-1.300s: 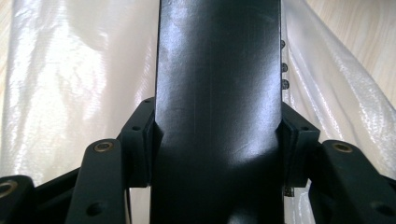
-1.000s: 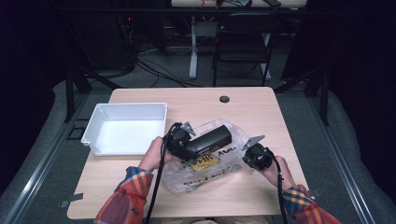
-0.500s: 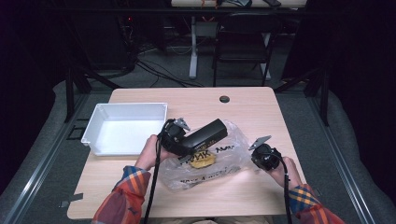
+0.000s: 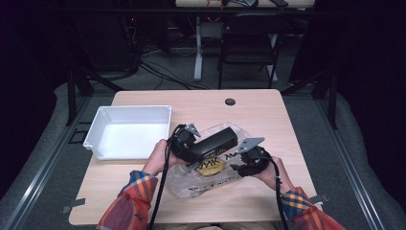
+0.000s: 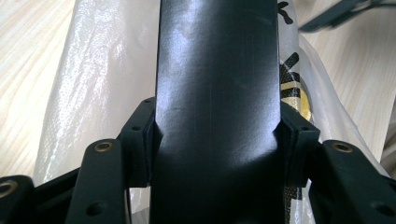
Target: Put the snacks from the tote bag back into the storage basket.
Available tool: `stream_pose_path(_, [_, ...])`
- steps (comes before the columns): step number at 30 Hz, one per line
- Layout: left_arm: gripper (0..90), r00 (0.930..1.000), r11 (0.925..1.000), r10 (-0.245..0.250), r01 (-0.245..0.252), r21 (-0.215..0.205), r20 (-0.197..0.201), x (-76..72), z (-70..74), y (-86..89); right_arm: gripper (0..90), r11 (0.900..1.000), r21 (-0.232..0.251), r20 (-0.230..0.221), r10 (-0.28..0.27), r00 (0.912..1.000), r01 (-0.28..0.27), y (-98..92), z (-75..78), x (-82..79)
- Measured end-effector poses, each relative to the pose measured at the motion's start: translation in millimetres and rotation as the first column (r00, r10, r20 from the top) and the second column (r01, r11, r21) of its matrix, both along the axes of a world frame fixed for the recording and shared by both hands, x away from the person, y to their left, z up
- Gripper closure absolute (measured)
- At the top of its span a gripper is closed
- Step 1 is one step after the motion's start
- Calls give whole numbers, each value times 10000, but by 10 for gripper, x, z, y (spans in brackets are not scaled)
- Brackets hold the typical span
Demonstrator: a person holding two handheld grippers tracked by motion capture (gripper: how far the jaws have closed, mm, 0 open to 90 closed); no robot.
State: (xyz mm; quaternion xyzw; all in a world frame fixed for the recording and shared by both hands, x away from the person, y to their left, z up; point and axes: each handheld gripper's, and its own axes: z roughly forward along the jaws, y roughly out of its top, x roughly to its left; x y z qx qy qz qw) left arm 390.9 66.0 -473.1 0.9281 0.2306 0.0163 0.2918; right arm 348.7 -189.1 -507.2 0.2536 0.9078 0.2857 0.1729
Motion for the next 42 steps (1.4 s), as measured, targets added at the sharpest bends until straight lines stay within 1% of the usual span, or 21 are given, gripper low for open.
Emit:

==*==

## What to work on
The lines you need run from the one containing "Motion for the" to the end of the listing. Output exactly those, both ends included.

## Exercise answer
Motion for the next 42 steps (1.4 s), as measured, targets added at the sharpest bends until straight lines stay within 1% of the usual span, or 21 are given, gripper low for open.
Emit:

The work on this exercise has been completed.